--- TO DO ---
Determine the number of lines in the listing below where the string "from" occurs; answer with the number alone.

------------------------

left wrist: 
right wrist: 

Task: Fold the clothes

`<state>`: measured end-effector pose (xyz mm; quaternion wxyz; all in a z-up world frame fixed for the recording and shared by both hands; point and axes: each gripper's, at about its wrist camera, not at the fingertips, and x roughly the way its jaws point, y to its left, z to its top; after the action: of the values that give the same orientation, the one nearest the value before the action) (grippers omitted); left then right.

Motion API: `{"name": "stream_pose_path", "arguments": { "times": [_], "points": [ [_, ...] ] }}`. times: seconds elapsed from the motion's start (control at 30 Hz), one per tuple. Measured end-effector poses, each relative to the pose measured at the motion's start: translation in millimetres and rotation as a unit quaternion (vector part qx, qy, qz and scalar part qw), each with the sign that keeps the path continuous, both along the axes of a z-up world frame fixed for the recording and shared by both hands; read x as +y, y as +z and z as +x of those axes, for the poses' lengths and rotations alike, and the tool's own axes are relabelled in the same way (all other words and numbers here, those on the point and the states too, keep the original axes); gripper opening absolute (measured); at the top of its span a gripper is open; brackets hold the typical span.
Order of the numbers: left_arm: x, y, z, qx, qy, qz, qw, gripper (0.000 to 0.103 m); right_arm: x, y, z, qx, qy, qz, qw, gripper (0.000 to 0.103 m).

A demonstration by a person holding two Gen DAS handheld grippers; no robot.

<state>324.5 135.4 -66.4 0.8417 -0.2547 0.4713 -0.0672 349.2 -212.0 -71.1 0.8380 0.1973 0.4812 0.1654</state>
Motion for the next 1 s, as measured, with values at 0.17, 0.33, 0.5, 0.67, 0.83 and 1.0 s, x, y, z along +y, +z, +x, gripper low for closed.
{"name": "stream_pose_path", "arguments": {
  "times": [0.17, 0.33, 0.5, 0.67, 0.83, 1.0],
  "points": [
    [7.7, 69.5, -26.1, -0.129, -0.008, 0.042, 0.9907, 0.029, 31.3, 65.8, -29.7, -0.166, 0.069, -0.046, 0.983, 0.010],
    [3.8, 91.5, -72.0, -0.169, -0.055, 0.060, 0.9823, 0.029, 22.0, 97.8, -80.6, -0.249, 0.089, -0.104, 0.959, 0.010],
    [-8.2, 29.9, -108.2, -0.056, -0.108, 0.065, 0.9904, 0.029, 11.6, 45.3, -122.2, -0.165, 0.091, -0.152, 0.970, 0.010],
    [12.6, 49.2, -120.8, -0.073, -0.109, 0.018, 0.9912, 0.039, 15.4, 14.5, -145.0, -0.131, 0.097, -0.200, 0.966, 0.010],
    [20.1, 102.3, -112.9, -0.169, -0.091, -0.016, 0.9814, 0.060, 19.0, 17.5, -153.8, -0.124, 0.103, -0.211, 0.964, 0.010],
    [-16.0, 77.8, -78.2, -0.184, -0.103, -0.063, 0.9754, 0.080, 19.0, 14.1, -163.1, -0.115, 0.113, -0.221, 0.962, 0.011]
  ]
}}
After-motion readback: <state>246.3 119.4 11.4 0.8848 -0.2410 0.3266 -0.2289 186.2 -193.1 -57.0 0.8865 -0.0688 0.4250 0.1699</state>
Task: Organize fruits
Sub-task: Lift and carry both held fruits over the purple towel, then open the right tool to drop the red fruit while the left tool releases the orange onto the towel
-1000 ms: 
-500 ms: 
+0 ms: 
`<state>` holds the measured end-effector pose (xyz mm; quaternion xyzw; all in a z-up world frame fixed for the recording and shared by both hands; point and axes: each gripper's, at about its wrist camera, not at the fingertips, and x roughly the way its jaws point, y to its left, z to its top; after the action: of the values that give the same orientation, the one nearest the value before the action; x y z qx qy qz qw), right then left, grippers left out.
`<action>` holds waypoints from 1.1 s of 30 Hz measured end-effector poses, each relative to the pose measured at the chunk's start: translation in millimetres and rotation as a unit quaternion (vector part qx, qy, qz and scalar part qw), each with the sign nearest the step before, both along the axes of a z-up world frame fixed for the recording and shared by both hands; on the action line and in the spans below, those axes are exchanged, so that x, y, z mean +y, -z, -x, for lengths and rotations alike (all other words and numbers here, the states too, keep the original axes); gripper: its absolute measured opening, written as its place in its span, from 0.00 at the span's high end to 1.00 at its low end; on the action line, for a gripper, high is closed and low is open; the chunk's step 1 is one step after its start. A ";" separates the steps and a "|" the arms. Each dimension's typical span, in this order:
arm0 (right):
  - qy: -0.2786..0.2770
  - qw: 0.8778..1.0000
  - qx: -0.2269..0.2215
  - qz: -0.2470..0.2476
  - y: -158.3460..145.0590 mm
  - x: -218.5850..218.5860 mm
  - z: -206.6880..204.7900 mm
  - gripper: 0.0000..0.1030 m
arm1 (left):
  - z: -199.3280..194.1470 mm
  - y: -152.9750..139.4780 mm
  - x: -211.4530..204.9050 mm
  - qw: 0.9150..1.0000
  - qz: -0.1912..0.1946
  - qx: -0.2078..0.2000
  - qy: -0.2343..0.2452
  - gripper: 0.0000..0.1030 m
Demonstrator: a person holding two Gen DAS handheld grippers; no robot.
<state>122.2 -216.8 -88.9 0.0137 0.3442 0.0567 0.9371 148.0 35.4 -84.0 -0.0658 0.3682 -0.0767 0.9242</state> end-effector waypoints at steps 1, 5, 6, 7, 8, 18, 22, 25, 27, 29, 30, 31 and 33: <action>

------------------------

--- ANSWER SPACE ---
2